Monday, February 11, 2019

The Cognitive Dissonance of telling myself “I’ll wait until the weight is off before doing other things.”

Hello everybody. I’m mostly making this post as a note to myself, but I figure if it can help somebody else on their journey that would be cool.

I am down 34 pounds. I feel better. At the beginning of this whole thing I was a complete mess. 24 year old man with nothing going on. Didn’t take care of myself. Didn’t treat people well, and when I did it was at the expense of myself and my own feelings. A sudden epiphany, triggered by God knows what, occurred within me. I was wasting my life. I thought back to when I was 18 and 6 years had passed. 6 more and I’ll be 30. The clock is ticking. I started my weight loss battle that day. Much to my surprise, the eating has been the easiest part. I don’t really have a choice in that matter, that’s something I can’t and won’t fail. The struggle comes more on the mental and emotional side of the coin. I am impatient. I want results now. Except when it comes to improving other areas of my life. For some reason I’m pretty lax there. I refuse to be anymore.

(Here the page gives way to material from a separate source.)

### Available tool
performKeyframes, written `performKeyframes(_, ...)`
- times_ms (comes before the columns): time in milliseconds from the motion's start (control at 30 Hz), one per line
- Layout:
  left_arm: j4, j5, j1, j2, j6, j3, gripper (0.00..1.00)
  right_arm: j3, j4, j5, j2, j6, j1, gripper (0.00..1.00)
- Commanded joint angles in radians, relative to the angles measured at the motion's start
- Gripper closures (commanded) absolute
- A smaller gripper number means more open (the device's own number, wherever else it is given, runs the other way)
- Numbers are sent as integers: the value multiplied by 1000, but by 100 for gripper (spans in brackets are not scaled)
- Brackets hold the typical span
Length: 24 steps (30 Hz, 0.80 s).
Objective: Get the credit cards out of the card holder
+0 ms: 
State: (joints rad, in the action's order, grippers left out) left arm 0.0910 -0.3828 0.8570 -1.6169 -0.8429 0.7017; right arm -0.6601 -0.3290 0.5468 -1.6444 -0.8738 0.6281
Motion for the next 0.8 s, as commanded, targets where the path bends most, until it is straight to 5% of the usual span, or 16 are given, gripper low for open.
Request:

“I’ll get a job when I can physically do it consistently.” “I can’t get my drivers license yet because I can’t pay for gas and insurance if I don’t have a job.” These were excuses I told myself, inconsistencies in my thought process that would have been perfectly at home in the brain of the old me. Waiting for the weight to come off is totally fine, just not for myself.I can’t wait. The early stages of weight loss have reignited my passions. I need to do more. This post serves also as a memo of accountability. I WILL have my liscence by Easter. I WILL have a job lined up in the same time frame. I have been getting better at self-love, and by proxy of that self-love, I will not allow myself to fall short.

We all have to deal with how we go about this process. For the first time in a long time, I’m putting myself in control.

Edit: I wrote this on my IPhone, and the autocorrect feature on this thing is out of control. Sorry for any errors due to that.